The sun affects ocean currents in a couple of ways. When the sun heats water at the surface of the ocean, some of the water will evaporate and increase the concentration of salt in the water at the surface. Increased salt concentration means the water is more "dense." But if we think about it, things that are more dense tend to sit below things that are less dense. For example, think about putting a rock in a tank of water. The rock will sink to the bottom of the tank, because it is more dense than the water. For the same reason, the denser water with higher salt that formed because of evaporation will start to sink, and less dense water will rise and take its place. This process, combined with fresh water flowing into the ocean from river and changing the salt concentration of the water, contributes to ocean currents. In certain parts of the oceans, the dense water will sink very deeply and form deep water masses. These will flow very slowly in the deep ocean currents.

The sun also heats up the air in the atmosphere at the equator. This air will move toward the poles and cool over time. In the process, wind that occurs due to air currents will induce currents at the surface of the ocean. The currents at the surface are sort of "propagated" down deeper because of differences in the forces on different parts of the water.

I hope this helps!

Answer 3:

When we talk about ocean currents we normally talk about the wind that drives those currents. But what creates that wind? The sun!
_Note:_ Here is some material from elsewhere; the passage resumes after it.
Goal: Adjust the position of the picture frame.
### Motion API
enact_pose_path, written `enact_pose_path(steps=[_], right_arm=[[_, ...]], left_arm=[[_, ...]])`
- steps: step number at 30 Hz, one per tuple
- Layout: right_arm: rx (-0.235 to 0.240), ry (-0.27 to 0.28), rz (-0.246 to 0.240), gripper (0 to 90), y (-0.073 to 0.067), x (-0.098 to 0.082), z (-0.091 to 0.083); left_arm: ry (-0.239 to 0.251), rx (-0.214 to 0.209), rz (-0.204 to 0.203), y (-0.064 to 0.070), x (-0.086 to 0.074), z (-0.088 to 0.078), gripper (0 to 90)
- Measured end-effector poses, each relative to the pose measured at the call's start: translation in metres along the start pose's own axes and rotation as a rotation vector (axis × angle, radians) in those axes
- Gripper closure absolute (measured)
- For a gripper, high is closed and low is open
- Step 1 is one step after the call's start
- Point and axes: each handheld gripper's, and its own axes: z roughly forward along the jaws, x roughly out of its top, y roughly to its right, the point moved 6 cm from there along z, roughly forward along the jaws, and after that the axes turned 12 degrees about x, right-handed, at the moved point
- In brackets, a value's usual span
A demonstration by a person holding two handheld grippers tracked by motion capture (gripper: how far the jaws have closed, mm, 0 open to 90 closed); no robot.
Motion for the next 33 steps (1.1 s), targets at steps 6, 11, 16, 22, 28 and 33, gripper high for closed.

The heat of the sun controls what we refer to as the model of thermohaline circulation, or more simply, the “Global Conveyor Belt” Cold water at the poles is more dense than warm water and so it sinks, it heads south, and then it reemerges farther south. At the same time, the solar energy of the sun heats up the surface water at the equator. As the cold water from the poles is forced back to the surface, the heated water is pushed farther north. As it moves north, it too gets less energy from the sun, which causes the water to cool, increase in density, until it finally sinks again and head back down to the equator. This process takes around 1,000 years to complete!

Answer 4:

The sun adds energy to the Earth, and that energy tries to escape back into space for the same reason that energy in the air tries to escape into space. Ocean currents help this happen.